=== Section Start ===

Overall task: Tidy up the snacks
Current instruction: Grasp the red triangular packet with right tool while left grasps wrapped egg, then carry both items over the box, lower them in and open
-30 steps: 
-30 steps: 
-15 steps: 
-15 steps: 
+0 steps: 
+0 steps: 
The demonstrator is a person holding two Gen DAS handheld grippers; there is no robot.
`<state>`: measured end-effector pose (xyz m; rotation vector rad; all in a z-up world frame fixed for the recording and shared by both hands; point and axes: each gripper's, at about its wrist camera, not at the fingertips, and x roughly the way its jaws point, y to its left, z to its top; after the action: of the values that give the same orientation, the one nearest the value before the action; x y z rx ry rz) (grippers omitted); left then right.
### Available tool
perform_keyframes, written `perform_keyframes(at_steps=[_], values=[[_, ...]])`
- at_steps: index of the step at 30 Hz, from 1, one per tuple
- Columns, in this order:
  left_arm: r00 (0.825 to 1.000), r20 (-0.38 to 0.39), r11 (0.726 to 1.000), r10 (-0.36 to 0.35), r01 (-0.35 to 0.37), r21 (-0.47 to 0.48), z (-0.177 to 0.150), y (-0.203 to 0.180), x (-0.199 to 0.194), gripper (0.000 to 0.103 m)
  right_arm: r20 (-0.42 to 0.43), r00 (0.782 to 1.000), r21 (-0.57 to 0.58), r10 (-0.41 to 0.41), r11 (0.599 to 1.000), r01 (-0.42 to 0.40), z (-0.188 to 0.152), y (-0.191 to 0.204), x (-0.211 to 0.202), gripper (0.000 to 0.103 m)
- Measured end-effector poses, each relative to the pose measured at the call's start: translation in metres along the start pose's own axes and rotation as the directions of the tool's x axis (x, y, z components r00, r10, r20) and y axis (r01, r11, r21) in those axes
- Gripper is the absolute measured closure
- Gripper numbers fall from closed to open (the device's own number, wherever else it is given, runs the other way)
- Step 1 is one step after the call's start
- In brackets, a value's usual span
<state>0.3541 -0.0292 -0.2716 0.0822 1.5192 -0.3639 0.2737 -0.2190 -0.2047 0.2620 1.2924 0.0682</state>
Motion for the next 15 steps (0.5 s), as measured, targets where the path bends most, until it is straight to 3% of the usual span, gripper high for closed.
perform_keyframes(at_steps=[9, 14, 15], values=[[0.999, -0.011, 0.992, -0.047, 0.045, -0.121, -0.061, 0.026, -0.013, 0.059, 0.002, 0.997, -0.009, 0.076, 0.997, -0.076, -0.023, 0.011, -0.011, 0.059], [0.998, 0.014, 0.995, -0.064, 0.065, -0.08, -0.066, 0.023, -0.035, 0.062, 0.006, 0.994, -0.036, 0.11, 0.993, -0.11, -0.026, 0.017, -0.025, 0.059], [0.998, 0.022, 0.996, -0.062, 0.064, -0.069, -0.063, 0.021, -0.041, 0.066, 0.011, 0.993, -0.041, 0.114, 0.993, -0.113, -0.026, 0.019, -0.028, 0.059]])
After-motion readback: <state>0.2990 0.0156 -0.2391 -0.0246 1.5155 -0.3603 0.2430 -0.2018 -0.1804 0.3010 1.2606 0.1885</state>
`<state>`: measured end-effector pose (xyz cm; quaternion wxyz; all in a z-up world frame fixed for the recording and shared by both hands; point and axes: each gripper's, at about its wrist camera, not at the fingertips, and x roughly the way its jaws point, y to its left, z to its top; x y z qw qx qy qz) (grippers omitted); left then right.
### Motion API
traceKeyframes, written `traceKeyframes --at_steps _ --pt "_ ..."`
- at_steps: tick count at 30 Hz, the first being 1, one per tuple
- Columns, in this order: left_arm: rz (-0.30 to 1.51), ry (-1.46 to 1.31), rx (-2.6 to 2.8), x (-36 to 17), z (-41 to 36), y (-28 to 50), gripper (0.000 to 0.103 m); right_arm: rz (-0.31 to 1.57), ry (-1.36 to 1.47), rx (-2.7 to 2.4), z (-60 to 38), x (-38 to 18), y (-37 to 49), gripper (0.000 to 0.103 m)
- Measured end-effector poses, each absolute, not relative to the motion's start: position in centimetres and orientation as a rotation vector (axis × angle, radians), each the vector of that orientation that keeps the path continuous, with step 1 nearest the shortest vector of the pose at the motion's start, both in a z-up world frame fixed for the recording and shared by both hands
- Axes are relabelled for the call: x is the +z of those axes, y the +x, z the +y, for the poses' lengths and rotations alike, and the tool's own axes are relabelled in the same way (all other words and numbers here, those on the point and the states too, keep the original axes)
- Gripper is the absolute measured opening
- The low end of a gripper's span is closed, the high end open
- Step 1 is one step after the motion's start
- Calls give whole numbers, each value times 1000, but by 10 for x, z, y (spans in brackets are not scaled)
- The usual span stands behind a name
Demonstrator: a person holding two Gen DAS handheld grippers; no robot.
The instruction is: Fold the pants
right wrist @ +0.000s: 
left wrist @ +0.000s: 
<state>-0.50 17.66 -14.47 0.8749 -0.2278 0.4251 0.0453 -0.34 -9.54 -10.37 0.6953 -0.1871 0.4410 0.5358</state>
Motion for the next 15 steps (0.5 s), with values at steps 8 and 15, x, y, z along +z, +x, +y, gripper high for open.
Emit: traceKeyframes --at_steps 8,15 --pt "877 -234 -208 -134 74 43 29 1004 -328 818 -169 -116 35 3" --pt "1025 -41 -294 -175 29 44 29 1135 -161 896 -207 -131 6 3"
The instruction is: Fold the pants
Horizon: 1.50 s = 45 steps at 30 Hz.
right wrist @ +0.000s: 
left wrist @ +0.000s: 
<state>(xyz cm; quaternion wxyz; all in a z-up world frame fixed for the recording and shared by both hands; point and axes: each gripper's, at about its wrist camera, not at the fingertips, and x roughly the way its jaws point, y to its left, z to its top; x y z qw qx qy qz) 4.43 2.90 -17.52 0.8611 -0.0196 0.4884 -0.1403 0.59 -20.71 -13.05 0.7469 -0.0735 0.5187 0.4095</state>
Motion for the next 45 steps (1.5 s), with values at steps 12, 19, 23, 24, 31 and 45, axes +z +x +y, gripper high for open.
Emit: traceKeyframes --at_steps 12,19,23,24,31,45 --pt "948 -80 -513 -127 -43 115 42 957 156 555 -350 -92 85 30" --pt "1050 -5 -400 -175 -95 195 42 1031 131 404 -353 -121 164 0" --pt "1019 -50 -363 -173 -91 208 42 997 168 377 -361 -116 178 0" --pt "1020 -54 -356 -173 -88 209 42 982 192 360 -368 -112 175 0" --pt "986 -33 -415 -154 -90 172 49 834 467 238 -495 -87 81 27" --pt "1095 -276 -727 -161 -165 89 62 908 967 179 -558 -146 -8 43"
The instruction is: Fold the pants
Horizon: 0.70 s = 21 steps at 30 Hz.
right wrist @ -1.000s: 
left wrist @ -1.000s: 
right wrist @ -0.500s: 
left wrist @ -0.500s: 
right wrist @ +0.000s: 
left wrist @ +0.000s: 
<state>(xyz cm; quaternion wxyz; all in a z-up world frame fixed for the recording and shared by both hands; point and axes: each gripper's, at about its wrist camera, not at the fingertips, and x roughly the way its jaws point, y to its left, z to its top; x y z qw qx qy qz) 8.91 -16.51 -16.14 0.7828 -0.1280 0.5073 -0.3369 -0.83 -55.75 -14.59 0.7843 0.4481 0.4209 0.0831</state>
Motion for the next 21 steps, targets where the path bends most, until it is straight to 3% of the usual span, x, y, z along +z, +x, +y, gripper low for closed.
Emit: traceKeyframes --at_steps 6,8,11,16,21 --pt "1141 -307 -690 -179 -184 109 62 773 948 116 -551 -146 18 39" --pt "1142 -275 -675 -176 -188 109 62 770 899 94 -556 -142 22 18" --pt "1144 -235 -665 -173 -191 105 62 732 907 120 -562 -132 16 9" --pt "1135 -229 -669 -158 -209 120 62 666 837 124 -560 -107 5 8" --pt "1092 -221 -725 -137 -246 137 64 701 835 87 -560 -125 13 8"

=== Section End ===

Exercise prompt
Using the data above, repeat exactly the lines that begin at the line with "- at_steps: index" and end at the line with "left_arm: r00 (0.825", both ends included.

Answer to the problem
- at_steps: index of the step at 30 Hz, from 1, one per tuple
- Columns, in this order:
  left_arm: r00 (0.825 to 1.000), r20 (-0.38 to 0.39), r11 (0.726 to 1.000), r10 (-0.36 to 0.35), r01 (-0.35 to 0.37), r21 (-0.47 to 0.48), z (-0.177 to 0.150), y (-0.203 to 0.180), x (-0.199 to 0.194), gripper (0.000 to 0.103 m)

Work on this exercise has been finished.